* [WHAT NEEDS TO BE DONE]:
Look through the data below for the line with "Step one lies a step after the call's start" and the line with "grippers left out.", then output those two and all lines in between, exactly as written.

* [DATA SECTION]:

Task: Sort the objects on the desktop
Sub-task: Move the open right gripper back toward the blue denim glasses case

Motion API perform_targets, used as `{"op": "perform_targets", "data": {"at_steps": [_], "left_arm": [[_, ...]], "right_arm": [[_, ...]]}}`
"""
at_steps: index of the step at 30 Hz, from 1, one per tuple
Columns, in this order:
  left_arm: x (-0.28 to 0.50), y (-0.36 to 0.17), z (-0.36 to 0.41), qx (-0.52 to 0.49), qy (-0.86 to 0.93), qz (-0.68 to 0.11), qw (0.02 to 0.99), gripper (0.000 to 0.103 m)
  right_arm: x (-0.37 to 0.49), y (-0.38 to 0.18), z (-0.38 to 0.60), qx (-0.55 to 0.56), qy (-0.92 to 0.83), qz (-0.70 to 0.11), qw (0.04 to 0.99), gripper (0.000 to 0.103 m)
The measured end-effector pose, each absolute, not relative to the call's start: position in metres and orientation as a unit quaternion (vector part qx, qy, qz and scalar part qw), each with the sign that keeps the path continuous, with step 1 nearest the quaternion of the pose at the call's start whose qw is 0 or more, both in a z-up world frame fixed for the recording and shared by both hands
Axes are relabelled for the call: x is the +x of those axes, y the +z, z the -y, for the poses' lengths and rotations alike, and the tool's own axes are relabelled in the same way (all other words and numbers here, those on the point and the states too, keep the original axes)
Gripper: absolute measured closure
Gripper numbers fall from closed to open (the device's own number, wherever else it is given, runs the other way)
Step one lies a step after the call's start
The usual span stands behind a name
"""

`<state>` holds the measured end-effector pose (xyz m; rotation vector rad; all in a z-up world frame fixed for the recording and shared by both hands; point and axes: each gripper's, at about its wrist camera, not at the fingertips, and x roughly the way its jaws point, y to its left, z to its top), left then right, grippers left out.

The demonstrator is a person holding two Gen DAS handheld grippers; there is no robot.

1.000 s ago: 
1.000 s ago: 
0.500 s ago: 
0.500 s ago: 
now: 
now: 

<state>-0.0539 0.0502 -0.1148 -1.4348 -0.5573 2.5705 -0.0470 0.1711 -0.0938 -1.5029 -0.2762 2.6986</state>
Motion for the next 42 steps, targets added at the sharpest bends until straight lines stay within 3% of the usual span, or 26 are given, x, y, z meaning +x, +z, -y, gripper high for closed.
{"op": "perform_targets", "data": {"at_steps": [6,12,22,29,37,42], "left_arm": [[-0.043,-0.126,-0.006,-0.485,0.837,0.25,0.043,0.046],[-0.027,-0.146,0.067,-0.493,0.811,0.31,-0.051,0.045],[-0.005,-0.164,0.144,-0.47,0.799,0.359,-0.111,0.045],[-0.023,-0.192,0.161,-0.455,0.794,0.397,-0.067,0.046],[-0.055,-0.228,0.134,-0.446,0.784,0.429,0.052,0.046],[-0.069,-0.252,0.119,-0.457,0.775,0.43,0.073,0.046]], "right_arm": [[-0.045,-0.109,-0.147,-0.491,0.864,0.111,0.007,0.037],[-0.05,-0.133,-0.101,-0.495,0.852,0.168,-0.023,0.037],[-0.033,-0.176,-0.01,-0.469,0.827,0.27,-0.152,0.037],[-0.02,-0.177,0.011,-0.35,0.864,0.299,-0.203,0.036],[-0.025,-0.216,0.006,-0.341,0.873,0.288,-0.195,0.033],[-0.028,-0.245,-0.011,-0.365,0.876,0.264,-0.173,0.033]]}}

* [TASK SOLUTION]:
Step one lies a step after the call's start
The usual span stands behind a name
"""

`<state>` holds the measured end-effector pose (xyz m; rotation vector rad; all in a z-up world frame fixed for the recording and shared by both hands; point and axes: each gripper's, at about its wrist camera, not at the fingertips, and x roughly the way its jaws point, y to its left, z to its top), left then right, grippers left out.

That's the full output for the exercise.